Great Rivers Biennial 2006 This second Biennial is exuberant, owing largely to the scale of the works. It's thrilling to see three emerging St. Louis artists let loose and work BIG. Moses has worked big for some time but rarely had the chance to show big; he's usually represented in group shows by thoughtful, smallish assemblages that yearn to grow larger. Here his walls of turntables and stereo receivers are in their proper milieu, allowing viewers to revel in their sheer size or focus in tightly on their fetishized technology all those sleek buttons, knobs and dials, shiny like money. The Chevy Blazer outfitted with 300 speakers may be the coolest thing anyone's ever made. While Moses explores hip-hop culture, Jason Wallace Triefenbach camps out in white-trash territory with a multifaceted performance/installation whose devil is in the details: the ATM, Zebra Cakes and beer cans, the vinyl John F. Kennedy album, the framed photograph of a dog and meat. Comparisons to Cady Nolan are too facile; Triefenbach is carving out his own territory and getting it pitch-perfect. Matthew Strauss' canvases make references to high art only to tear it apart; they're smart but wither slightly in the noisy company of his companions. Be that as it may, this is a very, very good show. Through March 26 at the Contemporary Art Museum St. Louis, 3750 Washington Boulevard; 314-535-4660 (www.contemporarystl.org). Hours: 10 a.m.-5 p.m. Tue.-Sat. (open till 8 p.m. Thu.), 11 a.m.-4 p.m. Sun.

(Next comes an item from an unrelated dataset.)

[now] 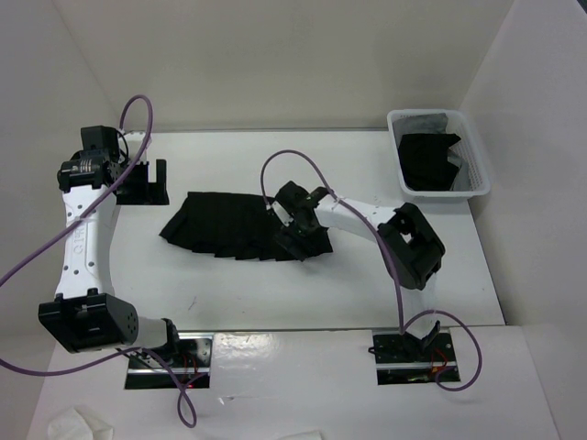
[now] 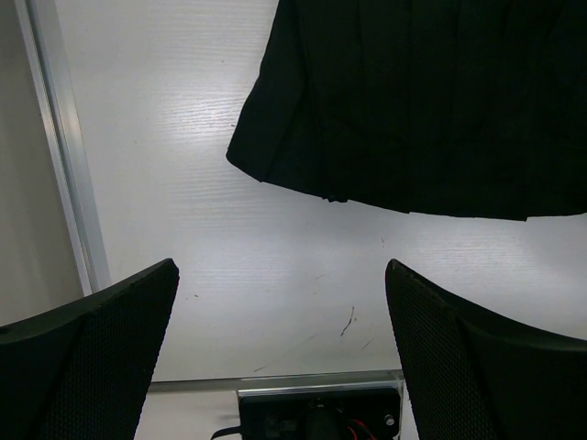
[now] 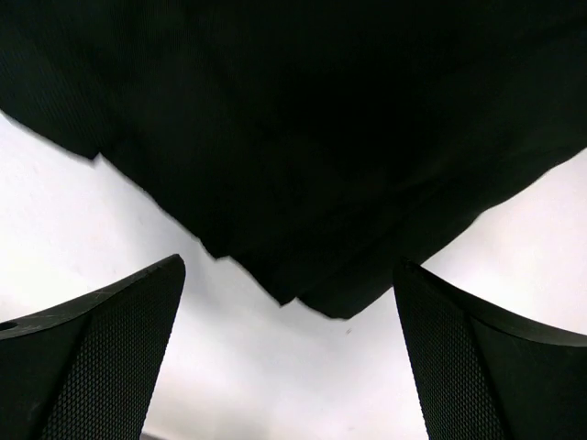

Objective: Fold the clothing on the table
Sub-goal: Fold the skirt

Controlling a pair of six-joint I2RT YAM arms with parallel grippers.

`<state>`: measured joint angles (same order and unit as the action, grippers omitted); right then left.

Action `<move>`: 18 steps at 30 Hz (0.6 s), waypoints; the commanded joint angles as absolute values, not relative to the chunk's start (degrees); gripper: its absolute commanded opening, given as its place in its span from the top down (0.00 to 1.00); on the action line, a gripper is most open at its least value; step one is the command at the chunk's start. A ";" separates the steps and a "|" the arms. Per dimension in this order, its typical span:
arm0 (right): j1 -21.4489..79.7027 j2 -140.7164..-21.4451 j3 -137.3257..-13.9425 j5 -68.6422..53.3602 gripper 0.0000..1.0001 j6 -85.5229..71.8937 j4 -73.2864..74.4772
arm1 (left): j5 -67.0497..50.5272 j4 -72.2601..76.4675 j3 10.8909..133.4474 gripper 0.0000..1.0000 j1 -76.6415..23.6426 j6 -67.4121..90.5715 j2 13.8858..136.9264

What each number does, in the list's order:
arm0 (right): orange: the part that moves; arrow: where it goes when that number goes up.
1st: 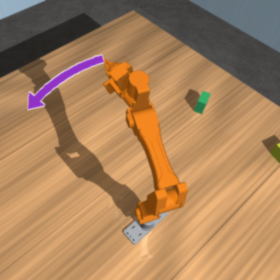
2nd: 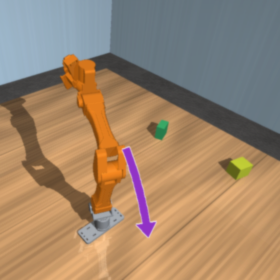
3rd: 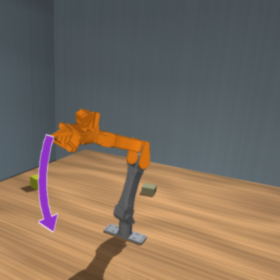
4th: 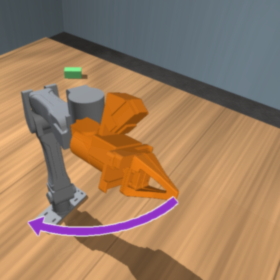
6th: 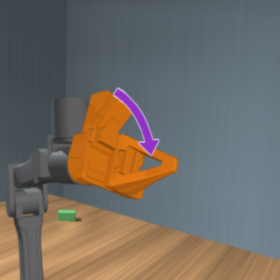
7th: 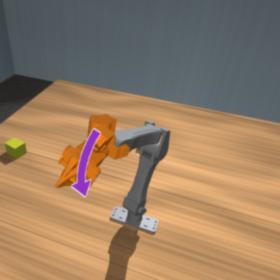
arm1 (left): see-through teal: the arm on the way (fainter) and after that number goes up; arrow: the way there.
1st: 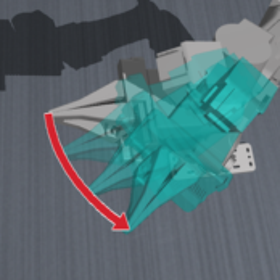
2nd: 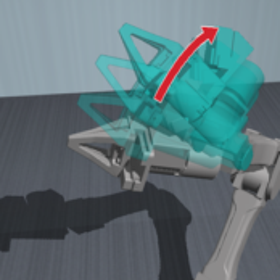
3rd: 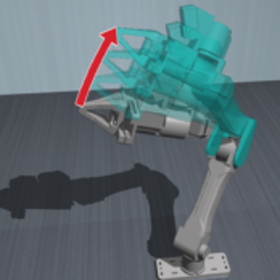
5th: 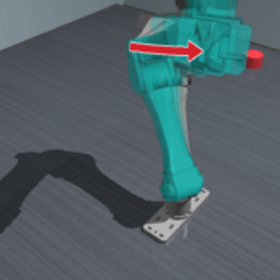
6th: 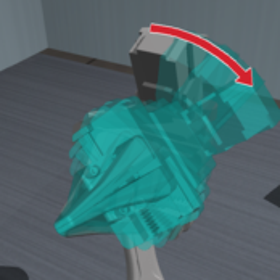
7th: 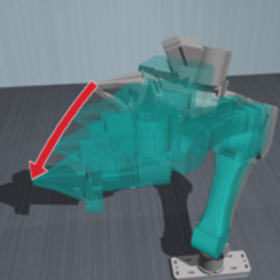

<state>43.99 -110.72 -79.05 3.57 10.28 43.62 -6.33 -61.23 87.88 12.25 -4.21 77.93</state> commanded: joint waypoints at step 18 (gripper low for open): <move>41.58 -118.55 -89.47 2.37 0.01 9.58 37.35 | -6.42 -60.38 87.89 0.01 12.57 -3.25 76.99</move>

David Hammons: Phat Free Hammons has long been a subtle provocateur, focusing his work on cultural paradigms we build around racial relations. And while this latest in the Saint Louis Art Museum's new-media series is not new it dates from 1995 it demonstrates that Hammons' treatment of the volatile subject wears well. The video is dark for several minutes; a noisy, percussive sound fills the viewing space, seeming at times to be scripted musically, at other times like random, grating street noise. When the visual jumps to life, the source of the sound is revealed: Hammons himself, kicking a metal bucket down a busy city sidewalk. Passersby tend to look away and ignore him as he negotiates crosswalks in traffic, kicking the bucket all the way. Finally he lifts the bucket with his toe, catches it in one hand and the video concludes. Hammons knows how to be a nuisance and make a spectacle of things we'd rather let fade into the background. For the viewer of Phat Free, there's no escaping the raw, scraping sound of metal on asphalt. The question is whether to really listen or act like you don't hear it. Through May 31 at the Saint Louis Art Museum, 1 Fine Arts Drive (in Forest Park); 314-721-0072 (www.slam.org). Hours: 10 a.m.-5 p.m. Tue.-Sun. (10 a.m.-9 p.m. Fri.)